Experimenting Text Creation by Natural-Language, Large-Vocabulary Speech Recognition

In the last years the probabilistic approach to speech recognition has allowed the development of high-performances large-vocabulary speech recognition systems [1] [2]. At the IBM Rome Scientific Center a speech-recognition prototype for the Italian language, based on this approach, has been built. The prototype is able to recognize in real time natural-language sentences built using a vocabulary containing up to 20000 words. [4]. Once and for all the user has to perform an acoustic training phase (about 20 minutes long), during which he is required to utter a predefined text. Words must be uttered inserting small pauses (a few centiseconds), between them. The prototype architecture is based on a personal computer equipped with special hardware. The first system we developed was aimed at a business and finance lexicon. Many laboratory tests have shown the effectiveness of the prototype as a tool to create texts by voice. After a first phase during which in-house experiments were carried on [5], the need arose to test the system in real work enviroments and for different applications.
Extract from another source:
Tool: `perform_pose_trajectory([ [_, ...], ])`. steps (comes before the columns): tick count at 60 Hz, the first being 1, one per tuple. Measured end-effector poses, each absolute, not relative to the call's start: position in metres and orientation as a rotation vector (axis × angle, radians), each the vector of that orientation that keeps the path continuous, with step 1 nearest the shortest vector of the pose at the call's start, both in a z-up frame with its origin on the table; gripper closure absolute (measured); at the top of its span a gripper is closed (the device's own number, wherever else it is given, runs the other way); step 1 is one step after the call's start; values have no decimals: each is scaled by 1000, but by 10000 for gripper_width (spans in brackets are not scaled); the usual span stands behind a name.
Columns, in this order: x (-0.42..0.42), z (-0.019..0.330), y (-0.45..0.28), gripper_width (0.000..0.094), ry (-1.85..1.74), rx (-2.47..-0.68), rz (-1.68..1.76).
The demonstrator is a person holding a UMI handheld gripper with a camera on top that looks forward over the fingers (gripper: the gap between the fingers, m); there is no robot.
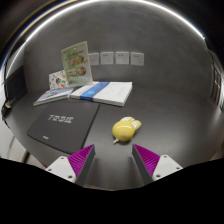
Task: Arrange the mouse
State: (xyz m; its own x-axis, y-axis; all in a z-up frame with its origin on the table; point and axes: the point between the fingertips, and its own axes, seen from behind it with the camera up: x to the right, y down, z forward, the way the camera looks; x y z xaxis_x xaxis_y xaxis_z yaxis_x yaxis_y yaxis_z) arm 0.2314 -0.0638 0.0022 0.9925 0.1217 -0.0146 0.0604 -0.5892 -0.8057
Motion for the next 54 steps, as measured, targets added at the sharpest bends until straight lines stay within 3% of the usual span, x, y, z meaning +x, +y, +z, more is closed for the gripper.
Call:
perform_pose_trajectory([
  [4, 242, -9, -44, 126, -138, -2212, 83],
  [6, 247, -13, -35, 78, -142, -2215, 88],
  [7, 246, -10, -31, 128, -135, -2196, 93],
  [24, 244, -11, 33, 175, -217, -2189, 135],
  [28, 242, -11, 37, 339, -194, -2185, 121],
  [29, 243, -11, 38, 309, -190, -2182, 117],
  [30, 243, -11, 39, 400, -188, -2180, 112],
  [36, 243, -11, 43, 494, -136, -2184, 132],
  [37, 243, -11, 43, 448, -120, -2185, 138],
  [38, 245, -9, 44, 523, -105, -2184, 142],
  [42, 244, -6, 45, 542, -62, -2176, 179],
  [47, 239, 12, 47, 542, -36, -2138, 210],
  [54, 212, 82, 49, 559, -54, -2020, 222],
])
Two applications were considered: the dictation of radiological reports and of insurance company documents. Due to their characteristics, these applications seemed to be very well suited for our purposes. Since the vocabulary of the recognizer must be predefined, we had to adapt the system to the lexicon required by the new applications. The paper describes the techniques developed to efficiently adapt the basic component of the recognizer the acoustic and language models. The results obtained experimenting automatic text dictation during real work are also presented.